I can do this. I can see her without losing my shit.

If only I could convince myself I don’t like Jessica. That I hate her. That I resent her. But hate shouldn’t feel like this. Hate shouldn’t make my skin burn at the thought of her body under mine. Hate shouldn’t have me gripping the edge of my desk, trying to breathe through the memory of how soft she looked that day in my office.

Come on. Hate her.

I take another look at the yearbook. Twenty-three pages she’s on.

Jessica, always Jessica.

Smiling. Perfect. Untouched by the world.

And then there’s me. A single, forgettable square on one lonely page. No clubs. No teams. No adoring captions. A nonentity in the background of her shining, golden existence.

I don’t remember my classmates. But I remember her.

I tell myself it’s resentment that churns in my gut. That it’s injustice, not obsession, twisting my grip around the worn leather cover. That it’s the discrepancy—the overwhelming presence of her and the absence of me —that makes my jaw tighten.

That’s the only reason I keep that penny in my nightstand drawer.

The one she dropped in the parking lot back in high school. The one I picked up. The one I’ve packed and unpacked through college, medical school, residency, bringing it along with me every time I’ve moved like some pathetic memento of a past I should have burned a long time ago.

I should throw it away.

I should throw her away.

But first, I need to strip her of the illusion of perfection. Of everything that made her special. Everything that made her so much better than me.

I need to see her the way I saw her last week—unraveled, helpless. At my mercy.

Yes. That’s the new reality. The new status quo.

This time, I’m in control.

This time, she’ll see me. She’ll feel me. And this time—when I’ve taken everything she once held above me—maybe then, finally, I’ll get her out of my system. I’ll be free.

A knock pulls me from these dark thoughts.

Nurse Jensen, my partner’s wife, steps in with paperwork for me to sign. “What do you have going on tonight, West?”

“The usual. Work out. Trade stocks. Read. Go to bed,” I say truthfully.

She rolls her eyes, well aware of my routine.

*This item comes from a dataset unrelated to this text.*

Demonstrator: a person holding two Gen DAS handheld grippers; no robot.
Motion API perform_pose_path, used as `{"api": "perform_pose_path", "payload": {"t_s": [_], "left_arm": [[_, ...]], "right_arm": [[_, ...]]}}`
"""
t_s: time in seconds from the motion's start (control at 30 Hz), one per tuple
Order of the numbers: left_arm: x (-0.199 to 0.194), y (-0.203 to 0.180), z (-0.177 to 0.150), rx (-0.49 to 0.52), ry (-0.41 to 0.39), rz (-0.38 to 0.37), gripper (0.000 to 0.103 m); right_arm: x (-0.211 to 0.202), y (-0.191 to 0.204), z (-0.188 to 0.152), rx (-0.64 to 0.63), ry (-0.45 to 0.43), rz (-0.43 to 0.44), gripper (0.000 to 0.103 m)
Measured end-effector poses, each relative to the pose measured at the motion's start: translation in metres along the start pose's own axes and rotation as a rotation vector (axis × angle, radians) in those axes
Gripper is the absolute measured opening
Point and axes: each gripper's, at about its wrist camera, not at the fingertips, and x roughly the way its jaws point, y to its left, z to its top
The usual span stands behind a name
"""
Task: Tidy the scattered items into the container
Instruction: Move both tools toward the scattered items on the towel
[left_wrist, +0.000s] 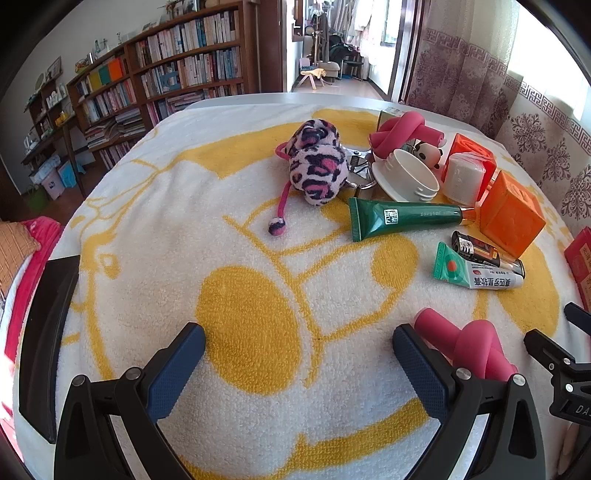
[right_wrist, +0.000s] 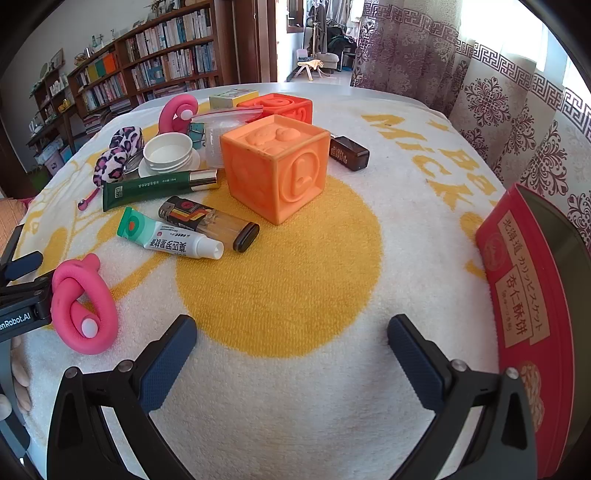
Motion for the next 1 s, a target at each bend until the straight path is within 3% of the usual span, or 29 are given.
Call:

She’s been trying to set me up with her single friends for years. “You need a wife, or at least a girlfriend,” she scolds, crossing her arms over her ample bosom.

A flashback to high school, the bathroom by the gym. My face pushed into the toilet. How the girls snickered when I walked out with my hair dripping wet, covered in shit. I could’ve fought back, but I didn’t. By that time, I’d realized I couldn’t get kicked out of any more schools. I needed to bend if I wanted to achieve my goals. Still, it lingered to this day. The gleeful sound of them laughing at me. “I don’t need a wife or anyone else.”

She shakes her head, looking at me with something close to pity. “Everyone needs someone, and those little fuck bunnies you spend one night with don’t count.”

I shrug, tired of this conversation. We’ve discussed this topic many times before. “I have needs, and my needs are met. Now, if you’ll excuse me, I have a patient to see.”

I stand, straightening my coat. Time to put an end to this.

To her hold over me.

To my fucking weakness.

I push open the door and go to exam room six.